YOUR ASSIGNMENT:
Only the pictures are to be omitted; every entry beneath should otherwise be duplicated exactly.

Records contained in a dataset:
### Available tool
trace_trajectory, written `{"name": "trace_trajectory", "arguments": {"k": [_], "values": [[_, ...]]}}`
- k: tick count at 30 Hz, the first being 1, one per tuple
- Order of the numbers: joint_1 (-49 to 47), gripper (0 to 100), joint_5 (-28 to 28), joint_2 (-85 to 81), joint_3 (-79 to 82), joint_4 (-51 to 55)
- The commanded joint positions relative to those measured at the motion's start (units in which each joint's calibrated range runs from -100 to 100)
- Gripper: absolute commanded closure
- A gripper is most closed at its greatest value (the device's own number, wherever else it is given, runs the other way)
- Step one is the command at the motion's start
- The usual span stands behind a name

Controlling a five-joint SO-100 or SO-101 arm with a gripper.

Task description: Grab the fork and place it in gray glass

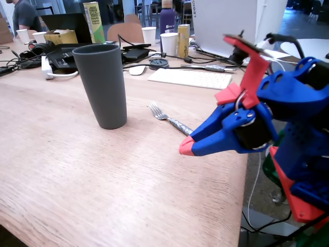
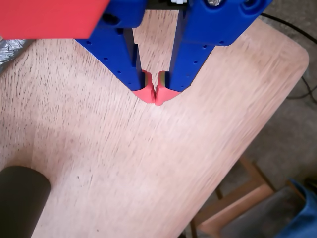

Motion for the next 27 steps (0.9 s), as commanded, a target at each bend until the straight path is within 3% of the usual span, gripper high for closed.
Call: {"name": "trace_trajectory", "arguments": {"k": [1,13,17,20,27], "values": [[-1.27,100,0.15,-0.11,0.34,-1.06],[-1.27,100,0.15,-0.02,-2.78,-0.49],[-1.94,100,-0.49,15.5,-23.92,0.5],[-1.94,100,-1.12,31.28,-43.83,8.22],[-1.94,100,-17.48,68.67,-91.59,29.15]]}}
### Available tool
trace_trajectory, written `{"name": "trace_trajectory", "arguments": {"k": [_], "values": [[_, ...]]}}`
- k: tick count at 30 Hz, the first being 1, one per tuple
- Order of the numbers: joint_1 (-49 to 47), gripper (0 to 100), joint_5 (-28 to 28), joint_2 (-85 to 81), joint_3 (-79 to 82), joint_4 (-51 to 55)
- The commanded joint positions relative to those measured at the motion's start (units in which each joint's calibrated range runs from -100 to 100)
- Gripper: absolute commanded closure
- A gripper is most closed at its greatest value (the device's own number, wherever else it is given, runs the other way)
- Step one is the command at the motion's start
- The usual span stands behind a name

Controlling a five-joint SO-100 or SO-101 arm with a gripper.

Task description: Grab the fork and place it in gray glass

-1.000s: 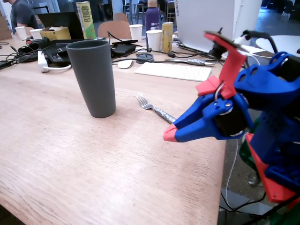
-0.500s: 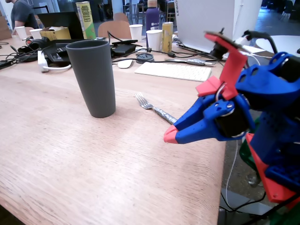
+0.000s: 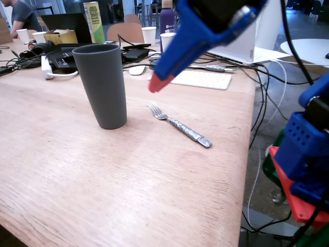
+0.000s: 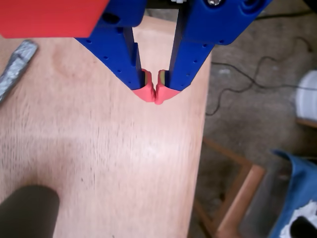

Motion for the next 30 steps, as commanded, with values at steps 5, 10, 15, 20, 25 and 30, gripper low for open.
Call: {"name": "trace_trajectory", "arguments": {"k": [5,10,15,20,25,30], "values": [[2.12,100,-11.14,20.59,-21.49,9.98],[18.7,100,-10.6,20.76,-20.54,9.98],[29.19,100,-9.67,20.85,-20.54,8.91],[31.39,100,-7.18,24.71,-21.58,8.67],[36.97,100,-2.25,28.31,-21.68,8.5],[40.53,100,3.47,33.71,-21.68,-3.73]]}}
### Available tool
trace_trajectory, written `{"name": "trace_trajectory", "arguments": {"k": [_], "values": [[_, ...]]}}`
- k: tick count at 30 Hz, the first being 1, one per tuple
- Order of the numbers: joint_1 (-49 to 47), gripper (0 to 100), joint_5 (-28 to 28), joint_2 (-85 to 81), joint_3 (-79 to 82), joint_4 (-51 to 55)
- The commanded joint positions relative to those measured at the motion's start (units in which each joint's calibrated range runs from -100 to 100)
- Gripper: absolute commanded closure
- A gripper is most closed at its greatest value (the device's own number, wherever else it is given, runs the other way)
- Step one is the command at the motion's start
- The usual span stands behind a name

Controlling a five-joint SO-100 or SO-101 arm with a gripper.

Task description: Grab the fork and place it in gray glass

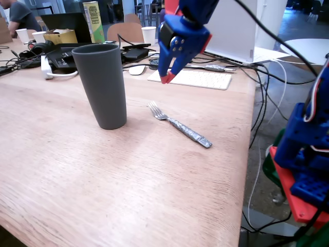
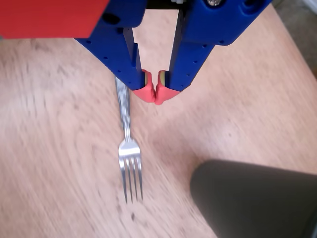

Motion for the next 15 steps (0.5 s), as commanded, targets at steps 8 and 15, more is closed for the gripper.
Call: {"name": "trace_trajectory", "arguments": {"k": [8,15], "values": [[4.02,100,5.32,15.61,-10.38,-12.94],[13.84,100,7.72,24.27,-14.63,-12.94]]}}
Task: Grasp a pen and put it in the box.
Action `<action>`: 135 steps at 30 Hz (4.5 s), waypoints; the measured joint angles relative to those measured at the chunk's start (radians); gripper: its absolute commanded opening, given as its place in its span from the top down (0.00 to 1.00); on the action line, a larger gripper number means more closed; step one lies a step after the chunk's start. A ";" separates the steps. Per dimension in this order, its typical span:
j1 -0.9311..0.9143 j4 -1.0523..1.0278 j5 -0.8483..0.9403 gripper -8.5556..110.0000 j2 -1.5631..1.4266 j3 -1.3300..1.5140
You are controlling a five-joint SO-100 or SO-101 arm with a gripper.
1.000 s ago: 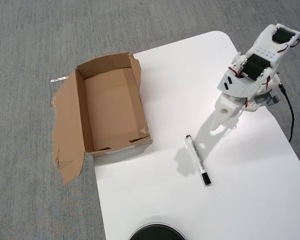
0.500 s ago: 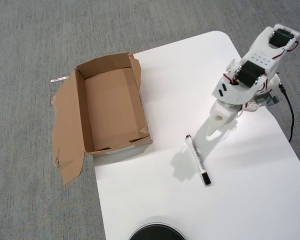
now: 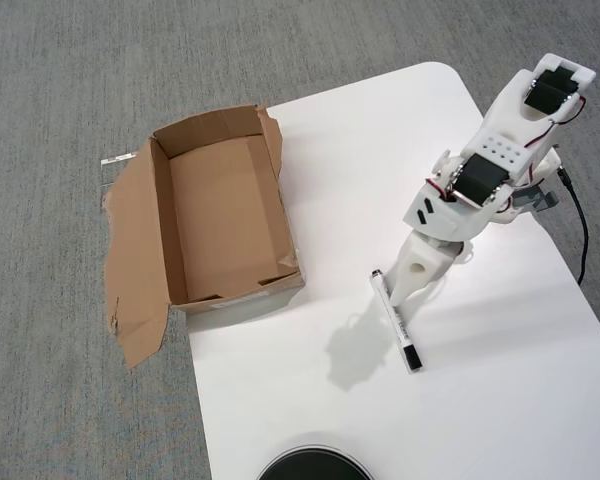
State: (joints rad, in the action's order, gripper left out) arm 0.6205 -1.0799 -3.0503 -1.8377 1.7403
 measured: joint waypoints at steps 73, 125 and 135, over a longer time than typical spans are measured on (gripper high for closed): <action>-0.043 0.117 0.000 0.76 0.304 0.123; -0.003 0.291 0.003 0.88 0.588 0.041; 0.003 0.298 0.003 0.93 0.598 0.046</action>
State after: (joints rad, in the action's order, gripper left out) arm 0.6236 -0.7823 -3.0473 -1.2395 1.7863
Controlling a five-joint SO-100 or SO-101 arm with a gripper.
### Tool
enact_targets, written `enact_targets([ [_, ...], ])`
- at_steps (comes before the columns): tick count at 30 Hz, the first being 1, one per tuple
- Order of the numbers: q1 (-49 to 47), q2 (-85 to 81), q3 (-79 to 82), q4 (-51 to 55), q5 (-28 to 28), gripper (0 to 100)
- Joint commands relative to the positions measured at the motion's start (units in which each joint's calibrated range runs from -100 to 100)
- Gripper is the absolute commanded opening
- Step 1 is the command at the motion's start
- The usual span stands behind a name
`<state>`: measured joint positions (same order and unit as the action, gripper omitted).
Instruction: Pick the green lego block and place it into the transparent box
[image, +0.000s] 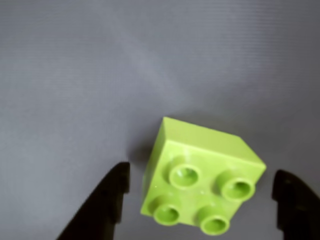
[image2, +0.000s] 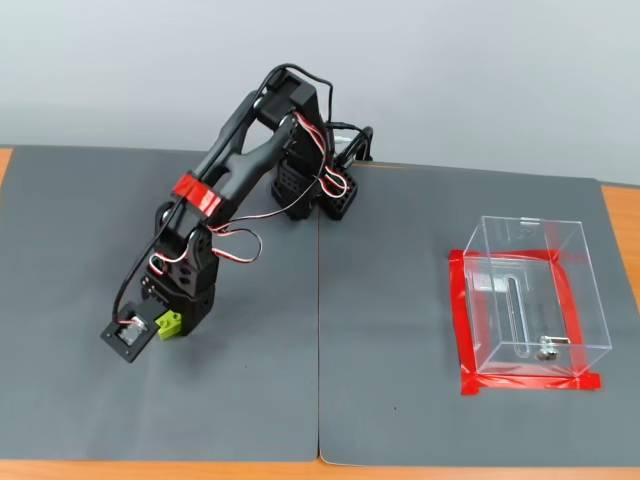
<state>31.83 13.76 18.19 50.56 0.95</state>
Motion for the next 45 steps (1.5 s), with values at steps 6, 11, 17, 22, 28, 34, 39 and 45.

TASK OUTPUT:
### Available tool
trace_trajectory, written `{"name": "trace_trajectory", "arguments": {"k": [_], "values": [[_, ...]]}}`
- k: tick count at 30 Hz, the first being 1, one per tuple
- Order of the numbers: joint_1 (-49 to 47), gripper (0 to 100), joint_5 (-28 to 28), joint_2 (-85 to 81), joint_3 (-79 to 82), joint_4 (-51 to 55)
- The commanded joint positions relative to those measured at the motion's start (units in which each joint's calibrated range runs from -100 to 100)
- Gripper: absolute commanded closure
- A gripper is most closed at its greatest value (the device's own number, wherever else it is given, runs the other way)
- Step one is the command at the motion's start
- The usual span stands behind a name

Controlling a five-joint SO-100 or SO-101 arm with a gripper.

Task description: Grab the fork and place it in gray glass


Motion for the next 27 steps (0.9 s), as commanded, a target at each bend until the straight path is within 3% of the usual span, gripper high for closed.
Call: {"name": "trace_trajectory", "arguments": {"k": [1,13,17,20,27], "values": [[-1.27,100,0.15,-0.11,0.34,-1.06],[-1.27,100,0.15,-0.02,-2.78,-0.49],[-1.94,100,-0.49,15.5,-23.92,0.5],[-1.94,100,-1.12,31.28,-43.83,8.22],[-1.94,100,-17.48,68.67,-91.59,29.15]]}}
### Available tool
trace_trajectory, written `{"name": "trace_trajectory", "arguments": {"k": [_], "values": [[_, ...]]}}`
- k: tick count at 30 Hz, the first being 1, one per tuple
- Order of the numbers: joint_1 (-49 to 47), gripper (0 to 100), joint_5 (-28 to 28), joint_2 (-85 to 81), joint_3 (-79 to 82), joint_4 (-51 to 55)
- The commanded joint positions relative to those measured at the motion's start (units in which each joint's calibrated range runs from -100 to 100)
- Gripper: absolute commanded closure
- A gripper is most closed at its greatest value (the device's own number, wherever else it is given, runs the other way)
- Step one is the command at the motion's start
- The usual span stands behind a name

Controlling a five-joint SO-100 or SO-101 arm with a gripper.

Task description: Grab the fork and place it in gray glass

-1.000s: 
-0.500s: 
+0.000s: 
+0.000s: 

Motion for the next 30 steps, as commanded, with values at steps 5, 10, 15, 20, 25 and 30, gripper low for open.
Call: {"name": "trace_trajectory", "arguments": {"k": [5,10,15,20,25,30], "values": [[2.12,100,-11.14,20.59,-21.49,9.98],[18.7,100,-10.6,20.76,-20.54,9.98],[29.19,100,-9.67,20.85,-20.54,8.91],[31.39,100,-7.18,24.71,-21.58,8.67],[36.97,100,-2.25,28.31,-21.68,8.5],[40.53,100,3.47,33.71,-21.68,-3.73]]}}
### Available tool
trace_trajectory, written `{"name": "trace_trajectory", "arguments": {"k": [_], "values": [[_, ...]]}}`
- k: tick count at 30 Hz, the first being 1, one per tuple
- Order of the numbers: joint_1 (-49 to 47), gripper (0 to 100), joint_5 (-28 to 28), joint_2 (-85 to 81), joint_3 (-79 to 82), joint_4 (-51 to 55)
- The commanded joint positions relative to those measured at the motion's start (units in which each joint's calibrated range runs from -100 to 100)
- Gripper: absolute commanded closure
- A gripper is most closed at its greatest value (the device's own number, wherever else it is given, runs the other way)
- Step one is the command at the motion's start
- The usual span stands behind a name

Controlling a five-joint SO-100 or SO-101 arm with a gripper.

Task description: Grab the fork and place it in gray glass


Motion for the next 15 steps (0.5 s), as commanded, targets at steps 8 and 15, more is closed for the gripper.
Call: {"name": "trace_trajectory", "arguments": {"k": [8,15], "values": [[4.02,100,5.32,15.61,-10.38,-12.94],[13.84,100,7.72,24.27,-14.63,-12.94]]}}
Task: Grasp a pen and put it in the box.
Action `<action>`: 135 steps at 30 Hz (4.5 s), waypoints; the measured joint angles relative to those measured at the chunk's start (radians); gripper: its absolute commanded opening, given as its place in its span from the top down (0.00 to 1.00); on the action line, a larger gripper number means more closed; step one lies a step after the chunk's start. A ";" separates the steps. Per dimension in this order, its typical span:
j1 -0.9311..0.9143 j4 -1.0523..1.0278 j5 -0.8483..0.9403 gripper -8.5556..110.0000 j2 -1.5631..1.4266 j3 -1.3300..1.5140
You are controlling a five-joint SO-100 or SO-101 arm with a gripper.
1.000 s ago: 
0.500 s ago: 
now: 
State: (joints rad, in the action's order, gripper left out) arm 0.6205 -1.0799 -3.0503 -1.8377 1.7403
 measured: joint waypoints at steps 73, 125 and 135, over a longer time than typical spans are measured on (gripper high for closed): <action>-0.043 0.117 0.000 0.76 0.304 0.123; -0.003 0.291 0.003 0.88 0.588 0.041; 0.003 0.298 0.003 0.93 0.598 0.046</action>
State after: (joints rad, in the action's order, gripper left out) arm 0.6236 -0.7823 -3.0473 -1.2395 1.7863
Controlling a five-joint SO-100 or SO-101 arm with a gripper.
### Tool
enact_targets, written `enact_targets([ [_, ...], ])`
- at_steps (comes before the columns): tick count at 30 Hz, the first being 1, one per tuple
- Order of the numbers: q1 (-49 to 47), q2 (-85 to 81), q3 (-79 to 82), q4 (-51 to 55), q5 (-28 to 28), gripper (0 to 100)
- Joint commands relative to the positions measured at the motion's start (units in which each joint's calibrated range runs from -100 to 100)
- Gripper is the absolute commanded opening
- Step 1 is the command at the motion's start
- The usual span stands behind a name
`<state>`: measured joint positions (same order and unit as the action, gripper omitted).
Instruction: Pick the green lego block and place it into the transparent box
[image, +0.000s] 
[image2, +0.000s] 
<state>31.83 13.76 18.19 50.56 0.95</state>
Motion for the next 45 steps (1.5 s), with values at steps 6, 11, 17, 22, 28, 34, 39 and 45.

That completes the response to the exercise.